Work item:
Below are entries; count the lines containing the string "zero". The answer is that number alone.

Available data:
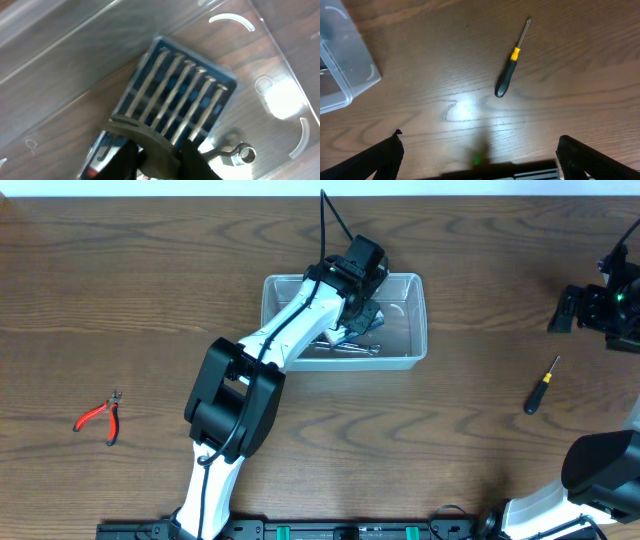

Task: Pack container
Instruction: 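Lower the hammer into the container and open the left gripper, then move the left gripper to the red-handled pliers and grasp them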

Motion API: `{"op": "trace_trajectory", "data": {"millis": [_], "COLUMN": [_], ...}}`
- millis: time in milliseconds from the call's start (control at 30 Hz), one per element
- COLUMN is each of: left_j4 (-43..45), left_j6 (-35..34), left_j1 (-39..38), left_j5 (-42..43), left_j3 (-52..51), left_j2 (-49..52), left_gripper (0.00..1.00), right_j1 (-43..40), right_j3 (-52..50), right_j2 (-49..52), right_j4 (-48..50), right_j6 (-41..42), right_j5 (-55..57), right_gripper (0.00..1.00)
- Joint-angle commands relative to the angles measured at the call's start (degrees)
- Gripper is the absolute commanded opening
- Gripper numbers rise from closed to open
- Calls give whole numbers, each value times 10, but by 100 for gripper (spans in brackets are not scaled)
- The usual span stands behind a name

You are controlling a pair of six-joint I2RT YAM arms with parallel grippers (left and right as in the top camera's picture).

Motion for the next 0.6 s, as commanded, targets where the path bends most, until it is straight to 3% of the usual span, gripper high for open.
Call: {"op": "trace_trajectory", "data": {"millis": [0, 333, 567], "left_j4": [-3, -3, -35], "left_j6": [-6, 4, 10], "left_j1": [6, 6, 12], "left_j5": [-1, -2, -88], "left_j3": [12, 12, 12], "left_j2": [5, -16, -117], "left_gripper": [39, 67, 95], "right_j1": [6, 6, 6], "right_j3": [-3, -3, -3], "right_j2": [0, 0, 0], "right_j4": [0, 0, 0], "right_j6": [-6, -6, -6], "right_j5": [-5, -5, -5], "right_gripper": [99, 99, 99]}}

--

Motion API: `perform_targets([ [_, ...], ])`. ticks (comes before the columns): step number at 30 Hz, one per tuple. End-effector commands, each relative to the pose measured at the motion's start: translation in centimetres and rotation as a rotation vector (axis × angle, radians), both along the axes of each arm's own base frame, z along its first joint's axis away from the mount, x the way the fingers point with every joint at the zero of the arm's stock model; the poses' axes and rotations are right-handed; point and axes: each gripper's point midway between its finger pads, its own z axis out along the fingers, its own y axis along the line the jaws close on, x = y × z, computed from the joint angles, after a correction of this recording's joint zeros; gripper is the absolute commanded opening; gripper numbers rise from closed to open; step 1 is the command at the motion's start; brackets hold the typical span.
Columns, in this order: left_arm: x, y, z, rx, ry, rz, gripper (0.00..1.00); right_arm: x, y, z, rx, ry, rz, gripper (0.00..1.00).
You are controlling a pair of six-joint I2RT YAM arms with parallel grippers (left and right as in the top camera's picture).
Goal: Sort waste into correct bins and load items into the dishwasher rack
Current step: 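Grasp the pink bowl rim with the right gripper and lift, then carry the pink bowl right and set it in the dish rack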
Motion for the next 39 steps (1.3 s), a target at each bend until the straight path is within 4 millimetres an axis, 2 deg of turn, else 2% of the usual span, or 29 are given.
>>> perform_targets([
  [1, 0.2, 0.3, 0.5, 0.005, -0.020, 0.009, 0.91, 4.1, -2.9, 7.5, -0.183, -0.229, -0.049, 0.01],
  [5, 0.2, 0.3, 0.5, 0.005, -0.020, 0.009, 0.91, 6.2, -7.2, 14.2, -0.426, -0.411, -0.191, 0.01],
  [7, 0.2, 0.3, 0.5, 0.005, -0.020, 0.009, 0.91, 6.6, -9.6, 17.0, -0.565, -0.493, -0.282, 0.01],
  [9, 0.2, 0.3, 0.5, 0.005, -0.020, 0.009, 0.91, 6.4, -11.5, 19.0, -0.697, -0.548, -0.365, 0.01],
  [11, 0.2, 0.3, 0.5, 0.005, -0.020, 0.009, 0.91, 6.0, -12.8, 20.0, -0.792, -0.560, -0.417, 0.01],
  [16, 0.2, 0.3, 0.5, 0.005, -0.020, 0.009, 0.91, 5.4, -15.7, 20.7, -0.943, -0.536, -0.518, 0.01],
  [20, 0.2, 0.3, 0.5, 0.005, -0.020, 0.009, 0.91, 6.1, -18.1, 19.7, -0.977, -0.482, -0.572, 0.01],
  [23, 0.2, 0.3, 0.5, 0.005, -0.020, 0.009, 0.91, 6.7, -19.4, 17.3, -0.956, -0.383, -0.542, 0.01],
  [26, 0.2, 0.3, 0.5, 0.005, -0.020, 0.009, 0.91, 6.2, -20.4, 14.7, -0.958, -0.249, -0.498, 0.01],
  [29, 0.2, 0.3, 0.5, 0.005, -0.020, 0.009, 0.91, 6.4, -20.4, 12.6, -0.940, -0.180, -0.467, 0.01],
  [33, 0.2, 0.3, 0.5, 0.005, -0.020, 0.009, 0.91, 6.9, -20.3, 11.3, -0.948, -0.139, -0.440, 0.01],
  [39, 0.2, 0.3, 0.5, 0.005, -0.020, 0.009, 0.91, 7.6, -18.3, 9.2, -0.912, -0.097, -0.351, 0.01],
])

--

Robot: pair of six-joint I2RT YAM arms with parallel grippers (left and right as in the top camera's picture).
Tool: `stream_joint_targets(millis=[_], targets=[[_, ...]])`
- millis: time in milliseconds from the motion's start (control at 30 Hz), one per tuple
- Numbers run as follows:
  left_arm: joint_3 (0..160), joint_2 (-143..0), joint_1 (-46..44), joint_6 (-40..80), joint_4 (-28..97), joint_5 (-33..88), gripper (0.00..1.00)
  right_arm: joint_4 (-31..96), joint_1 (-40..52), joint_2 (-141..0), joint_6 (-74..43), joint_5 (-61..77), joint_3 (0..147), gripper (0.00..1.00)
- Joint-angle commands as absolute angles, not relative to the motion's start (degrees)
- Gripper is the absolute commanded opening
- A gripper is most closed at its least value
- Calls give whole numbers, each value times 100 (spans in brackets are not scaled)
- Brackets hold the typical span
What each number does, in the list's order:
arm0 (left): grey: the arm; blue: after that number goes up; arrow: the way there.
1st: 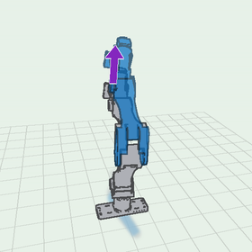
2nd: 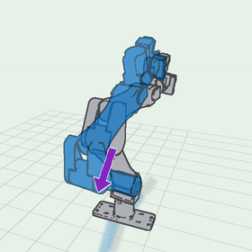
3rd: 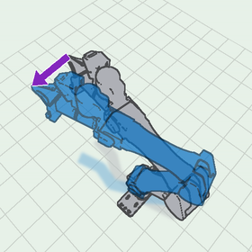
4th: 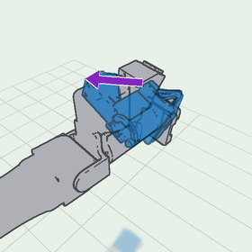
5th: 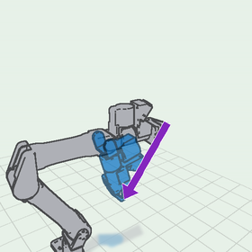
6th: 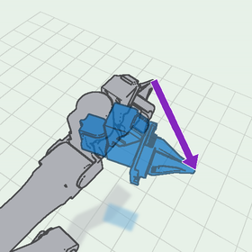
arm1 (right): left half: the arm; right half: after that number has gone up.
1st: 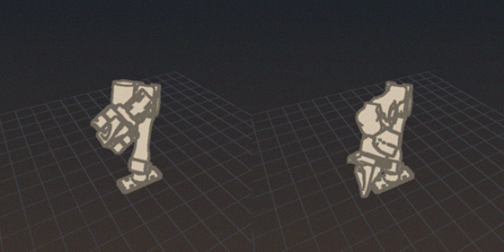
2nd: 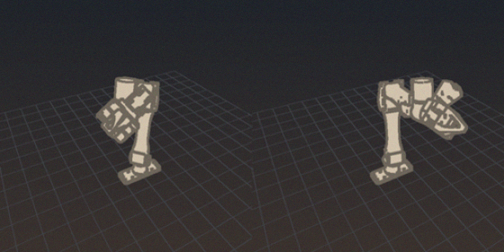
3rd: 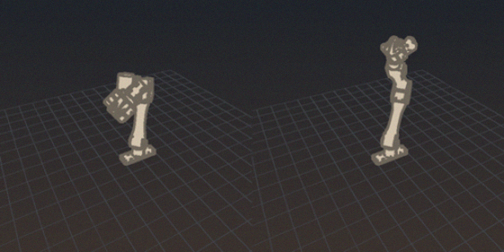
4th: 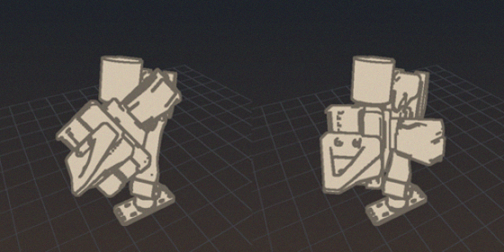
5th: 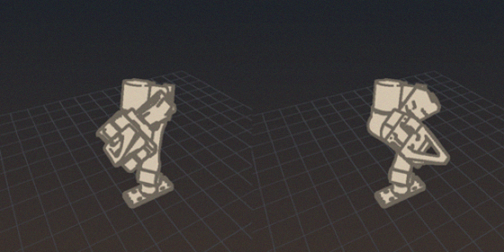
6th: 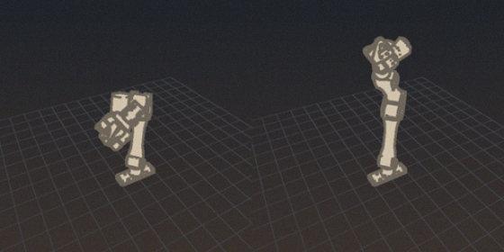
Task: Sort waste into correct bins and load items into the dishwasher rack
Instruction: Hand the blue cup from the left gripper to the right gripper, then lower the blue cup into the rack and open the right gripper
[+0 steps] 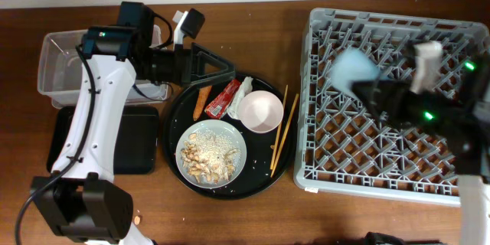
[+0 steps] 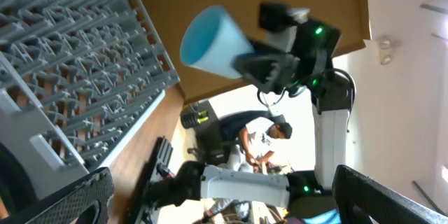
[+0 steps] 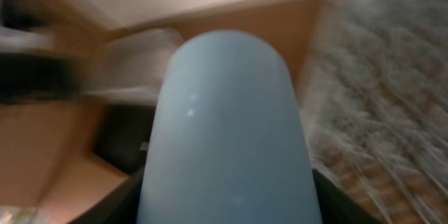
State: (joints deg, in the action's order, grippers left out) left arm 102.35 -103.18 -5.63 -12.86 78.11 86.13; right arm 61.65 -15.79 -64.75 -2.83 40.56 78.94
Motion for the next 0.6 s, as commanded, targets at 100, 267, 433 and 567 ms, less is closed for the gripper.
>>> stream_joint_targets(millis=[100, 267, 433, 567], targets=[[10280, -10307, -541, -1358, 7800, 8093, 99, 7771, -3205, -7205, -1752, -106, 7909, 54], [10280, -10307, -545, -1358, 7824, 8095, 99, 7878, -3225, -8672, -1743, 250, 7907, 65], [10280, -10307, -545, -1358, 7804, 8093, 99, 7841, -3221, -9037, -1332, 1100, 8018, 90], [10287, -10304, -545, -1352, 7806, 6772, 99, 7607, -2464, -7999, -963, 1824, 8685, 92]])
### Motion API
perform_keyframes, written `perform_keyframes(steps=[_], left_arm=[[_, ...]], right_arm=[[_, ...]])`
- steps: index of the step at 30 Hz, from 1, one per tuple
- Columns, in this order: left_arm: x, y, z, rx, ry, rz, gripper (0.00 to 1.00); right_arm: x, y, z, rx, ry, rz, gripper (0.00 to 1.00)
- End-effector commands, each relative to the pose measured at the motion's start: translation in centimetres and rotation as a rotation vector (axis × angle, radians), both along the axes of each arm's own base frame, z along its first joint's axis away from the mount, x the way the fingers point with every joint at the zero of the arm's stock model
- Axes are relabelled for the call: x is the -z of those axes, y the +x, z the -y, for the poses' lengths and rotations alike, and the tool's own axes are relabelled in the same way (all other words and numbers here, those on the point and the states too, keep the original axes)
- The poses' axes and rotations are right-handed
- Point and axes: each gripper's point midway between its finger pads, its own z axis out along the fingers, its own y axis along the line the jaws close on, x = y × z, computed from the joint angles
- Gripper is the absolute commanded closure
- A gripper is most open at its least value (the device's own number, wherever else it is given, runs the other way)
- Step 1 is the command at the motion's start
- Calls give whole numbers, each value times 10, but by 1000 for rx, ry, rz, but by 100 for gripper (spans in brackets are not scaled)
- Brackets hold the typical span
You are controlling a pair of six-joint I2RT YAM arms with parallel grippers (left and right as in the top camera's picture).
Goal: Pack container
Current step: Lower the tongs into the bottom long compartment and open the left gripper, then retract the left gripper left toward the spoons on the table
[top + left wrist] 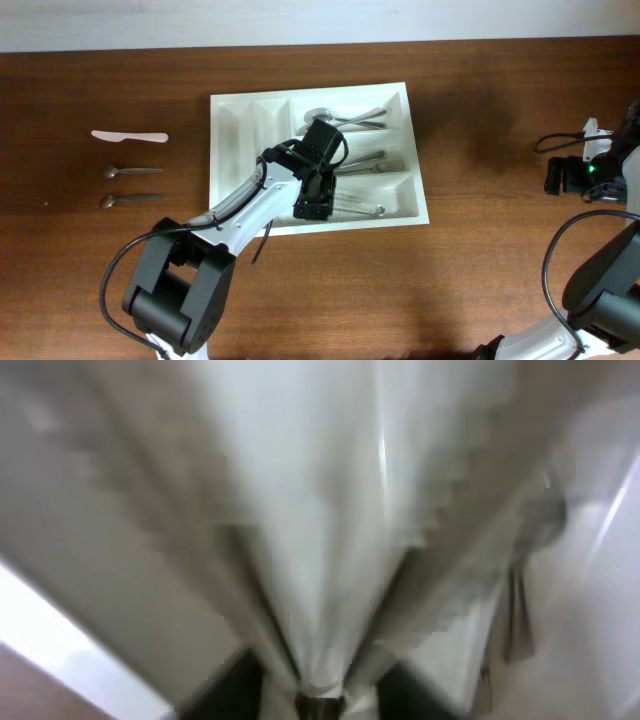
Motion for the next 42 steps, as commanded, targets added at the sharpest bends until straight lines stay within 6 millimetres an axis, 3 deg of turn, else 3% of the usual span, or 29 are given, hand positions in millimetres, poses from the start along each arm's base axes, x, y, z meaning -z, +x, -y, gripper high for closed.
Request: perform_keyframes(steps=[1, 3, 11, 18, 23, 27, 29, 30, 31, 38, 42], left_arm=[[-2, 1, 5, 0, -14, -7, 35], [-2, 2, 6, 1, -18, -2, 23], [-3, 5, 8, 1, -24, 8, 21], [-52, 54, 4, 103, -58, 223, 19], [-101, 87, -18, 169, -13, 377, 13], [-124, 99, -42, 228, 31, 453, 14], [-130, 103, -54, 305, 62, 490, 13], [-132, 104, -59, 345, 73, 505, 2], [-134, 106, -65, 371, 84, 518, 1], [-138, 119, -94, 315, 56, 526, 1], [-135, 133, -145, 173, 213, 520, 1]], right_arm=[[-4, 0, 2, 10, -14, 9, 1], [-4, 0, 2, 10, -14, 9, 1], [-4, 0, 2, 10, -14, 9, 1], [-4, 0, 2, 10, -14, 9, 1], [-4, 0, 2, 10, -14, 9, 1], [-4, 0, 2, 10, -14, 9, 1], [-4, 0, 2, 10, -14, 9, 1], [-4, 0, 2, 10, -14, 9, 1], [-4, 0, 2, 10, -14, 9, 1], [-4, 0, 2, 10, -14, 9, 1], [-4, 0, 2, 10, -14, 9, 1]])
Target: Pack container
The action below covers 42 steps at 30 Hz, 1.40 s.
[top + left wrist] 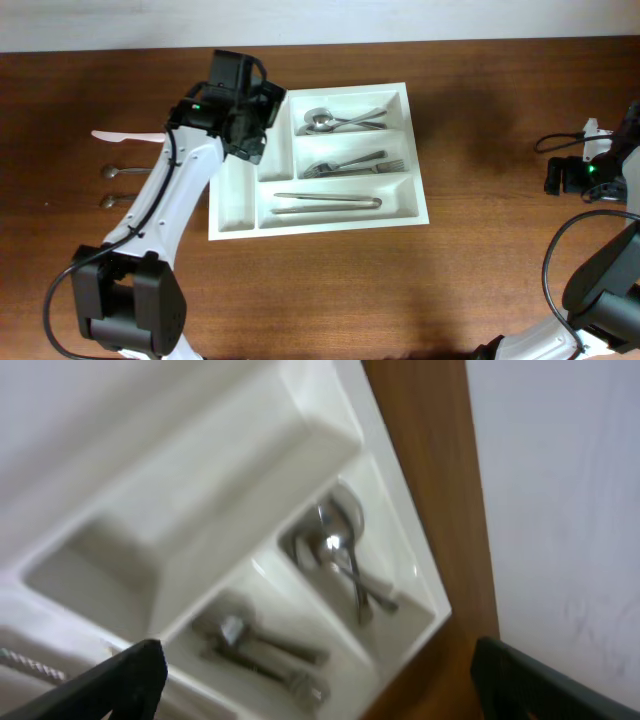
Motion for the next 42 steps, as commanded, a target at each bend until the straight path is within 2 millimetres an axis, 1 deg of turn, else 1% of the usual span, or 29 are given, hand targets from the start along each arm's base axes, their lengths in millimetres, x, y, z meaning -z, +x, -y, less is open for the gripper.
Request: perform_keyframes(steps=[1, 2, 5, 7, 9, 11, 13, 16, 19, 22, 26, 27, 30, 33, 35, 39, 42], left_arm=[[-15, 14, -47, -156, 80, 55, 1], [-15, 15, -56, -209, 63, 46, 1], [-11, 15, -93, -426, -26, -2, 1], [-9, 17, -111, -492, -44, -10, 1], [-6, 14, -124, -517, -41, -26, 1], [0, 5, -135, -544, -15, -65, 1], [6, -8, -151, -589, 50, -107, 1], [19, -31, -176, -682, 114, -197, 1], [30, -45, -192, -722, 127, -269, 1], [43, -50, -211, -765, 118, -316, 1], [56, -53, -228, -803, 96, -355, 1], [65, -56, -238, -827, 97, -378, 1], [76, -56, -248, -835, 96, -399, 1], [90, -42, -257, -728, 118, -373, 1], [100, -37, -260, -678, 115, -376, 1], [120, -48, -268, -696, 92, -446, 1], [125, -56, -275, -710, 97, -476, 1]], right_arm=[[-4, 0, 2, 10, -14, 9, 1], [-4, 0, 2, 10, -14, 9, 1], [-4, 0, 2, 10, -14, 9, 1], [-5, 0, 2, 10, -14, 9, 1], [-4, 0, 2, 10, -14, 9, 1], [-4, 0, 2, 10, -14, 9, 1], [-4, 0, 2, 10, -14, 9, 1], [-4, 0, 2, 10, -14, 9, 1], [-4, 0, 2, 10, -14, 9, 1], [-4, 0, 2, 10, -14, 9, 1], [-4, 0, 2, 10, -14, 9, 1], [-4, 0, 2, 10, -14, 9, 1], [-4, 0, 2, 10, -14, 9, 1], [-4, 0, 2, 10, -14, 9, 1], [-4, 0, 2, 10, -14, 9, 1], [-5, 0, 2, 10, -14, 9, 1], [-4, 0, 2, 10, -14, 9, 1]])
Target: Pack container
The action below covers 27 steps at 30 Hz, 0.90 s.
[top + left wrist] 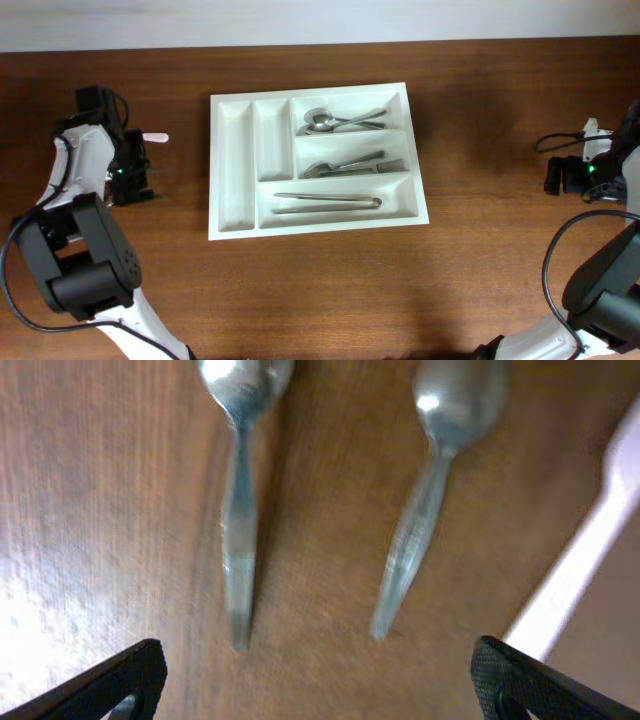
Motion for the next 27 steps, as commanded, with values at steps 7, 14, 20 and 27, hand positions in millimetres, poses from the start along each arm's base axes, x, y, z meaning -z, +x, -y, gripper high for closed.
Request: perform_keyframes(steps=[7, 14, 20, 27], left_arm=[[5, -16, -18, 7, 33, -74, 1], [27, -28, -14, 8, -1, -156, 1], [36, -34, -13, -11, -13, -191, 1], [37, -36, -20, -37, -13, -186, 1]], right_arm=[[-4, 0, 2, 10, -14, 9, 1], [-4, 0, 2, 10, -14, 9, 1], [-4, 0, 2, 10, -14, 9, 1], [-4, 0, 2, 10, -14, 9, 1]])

Answer to this problem:
2